Anyway, let's get back to manners. If you don't regularly thank people for links or mentions of you or your firm's blog or website, you are fouling your own nest. Not thanking people in the blogosphere is arrogant and dumb. It also adds to the notion that bloggers--not just lawyers, CPAs, actuaries and other well-meaning dorks--are insular, passive-aggressive lightweights lacking in people skills. Do develop some habits about thank-yous for everything--but make handwritten notes the default position for unusual and important courtesies.

Yes, handwritten. If you don't, bad things will happen:

1. No one will give you any more business, or invite you to Nantucket, Pointe Aux Barques or Aldeburgh.

2. People will say mean things about your dog, your wife, your girlfriend, or about all three.
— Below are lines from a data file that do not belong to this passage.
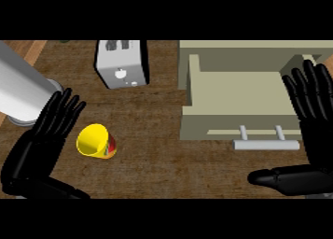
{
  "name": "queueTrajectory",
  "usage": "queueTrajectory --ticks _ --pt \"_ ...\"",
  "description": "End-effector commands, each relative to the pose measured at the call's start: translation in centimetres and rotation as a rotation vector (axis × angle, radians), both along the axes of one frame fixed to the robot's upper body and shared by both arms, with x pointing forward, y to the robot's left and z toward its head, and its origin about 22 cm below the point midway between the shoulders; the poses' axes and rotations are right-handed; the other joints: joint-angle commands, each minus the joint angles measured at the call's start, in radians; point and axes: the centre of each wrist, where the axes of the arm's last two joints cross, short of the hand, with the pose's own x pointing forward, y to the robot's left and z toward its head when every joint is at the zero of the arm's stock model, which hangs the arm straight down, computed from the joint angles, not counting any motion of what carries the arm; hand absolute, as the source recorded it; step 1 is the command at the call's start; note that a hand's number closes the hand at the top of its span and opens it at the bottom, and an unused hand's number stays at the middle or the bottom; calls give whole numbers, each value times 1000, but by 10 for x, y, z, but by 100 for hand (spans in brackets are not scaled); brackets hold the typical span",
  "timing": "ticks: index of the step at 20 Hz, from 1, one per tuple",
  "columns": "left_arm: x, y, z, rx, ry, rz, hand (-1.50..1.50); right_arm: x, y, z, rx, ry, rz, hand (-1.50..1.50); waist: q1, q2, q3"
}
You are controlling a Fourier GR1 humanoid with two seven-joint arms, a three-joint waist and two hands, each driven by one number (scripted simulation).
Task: Pick up the cup, place it into the drawer and close the drawer
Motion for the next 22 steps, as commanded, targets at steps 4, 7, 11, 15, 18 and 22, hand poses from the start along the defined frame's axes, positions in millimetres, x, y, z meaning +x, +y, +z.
queueTrajectory --ticks 4,7,11,15,18,22 --pt "5 14 -38 38 55 54 -150 7 -15 13 18 -3 -3 -150 0 0 0" --pt "10 25 -51 63 59 91 -150 -8 15 8 13 -1 -14 -150 -2 0 0" --pt "21 43 -78 46 72 105 -150 -11 3 -8 8 3 8 -150 -4 1 0" --pt "17 33 -83 76 91 89 -150 2 -4 16 -13 8 13 -150 0 0 0" --pt "2 49 -115 70 119 67 -150 -2 8 -6 -6 7 24 -150 0 1 0" --pt "28 42 -121 80 114 93 -150 6 7 10 9 -15 8 -150 -1 1 0"
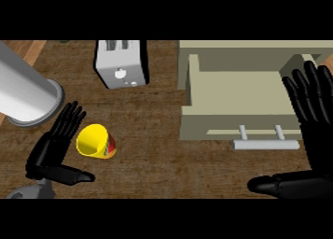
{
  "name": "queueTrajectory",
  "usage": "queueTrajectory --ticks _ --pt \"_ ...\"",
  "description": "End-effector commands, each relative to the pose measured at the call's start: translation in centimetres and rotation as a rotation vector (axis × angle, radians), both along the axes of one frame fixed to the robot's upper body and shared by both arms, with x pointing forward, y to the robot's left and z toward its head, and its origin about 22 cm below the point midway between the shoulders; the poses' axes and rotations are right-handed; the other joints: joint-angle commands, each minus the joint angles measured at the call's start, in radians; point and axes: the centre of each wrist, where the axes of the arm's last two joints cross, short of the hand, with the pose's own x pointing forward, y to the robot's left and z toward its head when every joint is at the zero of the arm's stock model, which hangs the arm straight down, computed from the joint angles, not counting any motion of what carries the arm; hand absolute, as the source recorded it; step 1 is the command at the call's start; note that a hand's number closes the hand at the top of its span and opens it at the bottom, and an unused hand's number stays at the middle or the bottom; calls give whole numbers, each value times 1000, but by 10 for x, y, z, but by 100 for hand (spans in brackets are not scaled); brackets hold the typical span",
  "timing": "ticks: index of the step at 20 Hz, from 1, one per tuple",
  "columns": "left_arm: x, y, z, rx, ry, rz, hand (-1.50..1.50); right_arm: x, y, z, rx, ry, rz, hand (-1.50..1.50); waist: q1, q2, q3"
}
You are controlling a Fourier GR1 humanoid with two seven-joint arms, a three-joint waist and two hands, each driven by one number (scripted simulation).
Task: Pick up the cup, place it into the drawer and close the drawer
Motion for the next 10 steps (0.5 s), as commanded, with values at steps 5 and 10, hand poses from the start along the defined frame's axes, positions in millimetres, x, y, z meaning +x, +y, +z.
queueTrajectory --ticks 5,10 --pt "26 0 -27 1 33 -3 -150 6 -7 -2 8 -10 6 -150 -3 1 0" --pt "7 -2 -53 16 22 47 -150 -2 6 -3 7 4 13 -150 -2 1 0"
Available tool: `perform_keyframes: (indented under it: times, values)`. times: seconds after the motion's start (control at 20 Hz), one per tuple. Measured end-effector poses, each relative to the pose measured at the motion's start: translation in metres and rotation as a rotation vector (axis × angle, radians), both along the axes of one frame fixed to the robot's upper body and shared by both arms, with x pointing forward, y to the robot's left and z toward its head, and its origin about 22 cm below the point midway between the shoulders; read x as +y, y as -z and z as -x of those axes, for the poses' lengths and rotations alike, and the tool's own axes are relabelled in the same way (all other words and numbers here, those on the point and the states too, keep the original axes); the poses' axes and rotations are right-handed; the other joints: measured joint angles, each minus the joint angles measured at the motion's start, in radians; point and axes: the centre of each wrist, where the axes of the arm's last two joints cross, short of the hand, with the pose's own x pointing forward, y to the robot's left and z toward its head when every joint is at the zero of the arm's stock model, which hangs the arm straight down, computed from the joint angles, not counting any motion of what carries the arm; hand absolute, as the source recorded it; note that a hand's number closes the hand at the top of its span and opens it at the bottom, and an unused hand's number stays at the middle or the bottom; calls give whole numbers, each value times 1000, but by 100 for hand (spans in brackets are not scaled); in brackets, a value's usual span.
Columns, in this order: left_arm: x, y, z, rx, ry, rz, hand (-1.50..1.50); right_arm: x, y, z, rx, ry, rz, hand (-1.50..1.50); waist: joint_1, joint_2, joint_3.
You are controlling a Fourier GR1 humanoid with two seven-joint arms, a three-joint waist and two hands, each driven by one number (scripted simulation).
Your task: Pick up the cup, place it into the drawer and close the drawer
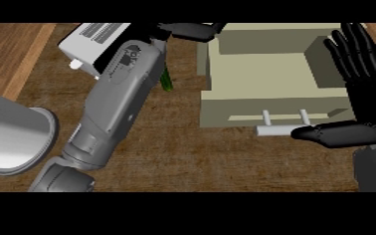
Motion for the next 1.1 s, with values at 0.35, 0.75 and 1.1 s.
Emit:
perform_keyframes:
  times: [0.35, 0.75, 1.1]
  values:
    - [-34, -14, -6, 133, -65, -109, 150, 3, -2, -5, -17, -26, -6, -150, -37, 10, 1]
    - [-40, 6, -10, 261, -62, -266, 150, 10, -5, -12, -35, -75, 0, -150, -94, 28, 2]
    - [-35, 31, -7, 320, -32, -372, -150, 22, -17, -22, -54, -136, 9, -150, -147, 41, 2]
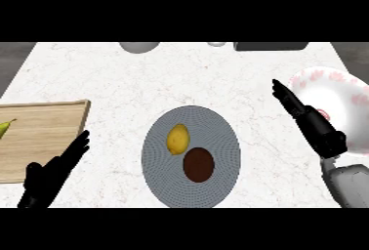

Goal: Pick the cupcake from the placemat and place it in the bowl

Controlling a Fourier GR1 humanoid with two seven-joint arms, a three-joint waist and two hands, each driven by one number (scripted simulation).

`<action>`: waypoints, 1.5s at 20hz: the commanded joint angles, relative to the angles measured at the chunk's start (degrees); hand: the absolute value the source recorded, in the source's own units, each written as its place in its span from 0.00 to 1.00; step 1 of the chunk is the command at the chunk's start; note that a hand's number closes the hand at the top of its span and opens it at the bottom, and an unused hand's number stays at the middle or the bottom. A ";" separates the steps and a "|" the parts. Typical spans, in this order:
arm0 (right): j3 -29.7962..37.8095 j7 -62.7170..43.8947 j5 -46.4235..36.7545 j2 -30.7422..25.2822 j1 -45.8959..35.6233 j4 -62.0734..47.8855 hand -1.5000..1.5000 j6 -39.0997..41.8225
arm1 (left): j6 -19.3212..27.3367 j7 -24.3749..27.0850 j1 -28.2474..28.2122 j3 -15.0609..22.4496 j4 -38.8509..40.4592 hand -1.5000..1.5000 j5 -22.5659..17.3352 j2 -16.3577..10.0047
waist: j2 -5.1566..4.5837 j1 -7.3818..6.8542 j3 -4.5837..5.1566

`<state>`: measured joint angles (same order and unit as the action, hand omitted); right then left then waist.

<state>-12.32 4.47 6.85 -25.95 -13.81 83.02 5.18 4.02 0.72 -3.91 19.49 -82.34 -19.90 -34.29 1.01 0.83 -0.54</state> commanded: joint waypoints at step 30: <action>-26.25 40.03 -19.16 -1.28 -35.42 -7.51 0.00 31.95 | 18.05 -8.22 20.60 -4.43 -4.99 0.50 11.39 5.39 | -1.47 -2.93 0.44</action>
<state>-31.75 36.24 -4.51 -27.78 -48.70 73.46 33.94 21.70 -5.53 16.15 15.46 -87.64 -8.94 -28.72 -0.93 -3.39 -0.17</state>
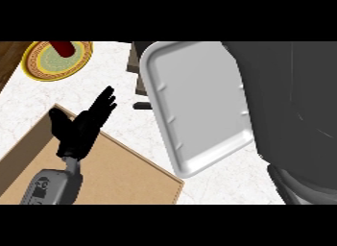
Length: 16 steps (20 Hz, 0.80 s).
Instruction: Pick the cupcake from the tray and place it in the tiered basket
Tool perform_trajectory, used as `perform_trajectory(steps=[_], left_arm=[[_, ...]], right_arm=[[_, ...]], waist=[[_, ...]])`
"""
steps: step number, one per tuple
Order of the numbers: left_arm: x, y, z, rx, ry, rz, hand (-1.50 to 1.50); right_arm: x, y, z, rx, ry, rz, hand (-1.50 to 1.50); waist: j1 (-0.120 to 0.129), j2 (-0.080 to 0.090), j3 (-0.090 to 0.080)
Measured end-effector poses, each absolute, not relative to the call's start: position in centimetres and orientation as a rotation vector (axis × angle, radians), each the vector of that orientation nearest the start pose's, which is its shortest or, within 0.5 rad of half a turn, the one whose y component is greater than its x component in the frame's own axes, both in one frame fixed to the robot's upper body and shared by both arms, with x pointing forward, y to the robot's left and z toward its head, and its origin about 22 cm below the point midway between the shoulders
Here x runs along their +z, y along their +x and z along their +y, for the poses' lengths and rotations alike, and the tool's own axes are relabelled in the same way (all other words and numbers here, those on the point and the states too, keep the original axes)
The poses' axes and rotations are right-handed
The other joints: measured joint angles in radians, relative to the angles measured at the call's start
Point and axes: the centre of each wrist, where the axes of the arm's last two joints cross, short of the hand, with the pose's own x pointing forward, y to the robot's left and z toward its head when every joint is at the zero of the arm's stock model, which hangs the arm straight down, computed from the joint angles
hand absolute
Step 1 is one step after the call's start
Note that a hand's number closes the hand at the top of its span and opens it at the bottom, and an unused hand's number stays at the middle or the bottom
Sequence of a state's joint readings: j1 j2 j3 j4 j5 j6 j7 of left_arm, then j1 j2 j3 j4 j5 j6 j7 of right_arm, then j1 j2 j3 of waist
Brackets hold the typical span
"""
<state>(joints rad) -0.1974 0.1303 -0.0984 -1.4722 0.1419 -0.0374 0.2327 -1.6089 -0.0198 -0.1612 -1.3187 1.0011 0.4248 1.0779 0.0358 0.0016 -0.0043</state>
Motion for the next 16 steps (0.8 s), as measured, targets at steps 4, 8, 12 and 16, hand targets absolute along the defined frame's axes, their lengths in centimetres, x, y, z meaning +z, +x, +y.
perform_trajectory(steps=[4,8,12,16], left_arm=[[2.9,28.7,21.2,-0.184,-0.141,-1.402,0.0],[3.1,28.8,21.3,-0.191,-0.139,-1.406,0.0],[3.1,28.9,20.9,-0.196,-0.139,-1.409,0.0],[3.2,28.7,20.4,-0.202,-0.15,-1.414,0.0]], right_arm=[[45.1,32.9,-2.7,0.493,-1.066,-1.526,1.5],[44.3,35.5,-2.0,0.453,-1.031,-1.516,1.5],[42.8,37.8,-1.1,0.419,-0.994,-1.495,1.5],[40.9,39.5,-0.5,0.349,-0.936,-1.49,1.5]], waist=[[0.008,0.007,0.0],[0.013,0.011,0.001],[0.018,0.016,0.001],[0.032,0.02,0.001]])
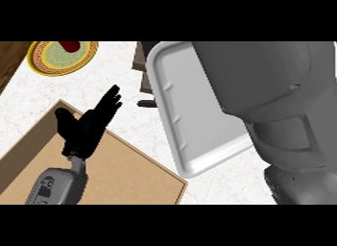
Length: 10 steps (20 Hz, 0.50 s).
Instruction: Pick the cupcake from the tray and place it in the tiered basket
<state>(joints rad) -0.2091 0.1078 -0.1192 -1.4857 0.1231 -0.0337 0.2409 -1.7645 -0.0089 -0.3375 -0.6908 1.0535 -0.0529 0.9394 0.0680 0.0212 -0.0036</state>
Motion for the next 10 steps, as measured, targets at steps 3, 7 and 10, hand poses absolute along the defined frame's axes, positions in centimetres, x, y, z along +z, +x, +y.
perform_trajectory(steps=[3,7,10], left_arm=[[3.3,28.8,20.2,-0.212,-0.153,-1.415,0.0],[3.5,29.0,19.8,-0.23,-0.163,-1.429,0.0],[3.5,29.2,19.7,-0.241,-0.178,-1.433,0.0]], right_arm=[[40.2,40.4,-0.9,0.245,-0.815,-1.531,-1.5],[38.7,41.6,-1.0,0.188,-0.704,-1.583,-1.5],[38.0,42.0,-0.5,0.169,-0.658,-1.636,-1.5]], waist=[[0.01,0.005,0.0],[0.027,0.011,0.0],[0.038,0.014,0.0]])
3. Worse, they will trash you. If you went to Brown, snide people will remind you and your friends that Brown used to be the safety school for the Ivies. If you attended Duke, they'll re-float the completely untrue story that Duke exists only because Princeton had too much honor and class to accept Buck Duke's filthy tobacco money and re-name Princeton Duke. If Princeton, well, they'll just say you were always a little light in the Cole Haans anyway--you even type with a lisp--so what can you expect?

You get the idea. So thank people in writing for anything truly important. Handwritten is the general rule. There are few exceptions. Use very good stationery. Try to say something brief, genuine and fresh. E-mail only for a cyber-mention. If your website, e-zine or blog is so successful that your links, e-mails and comments are through the roof, hire someone else to do the thank-yous--written or electronic--for you.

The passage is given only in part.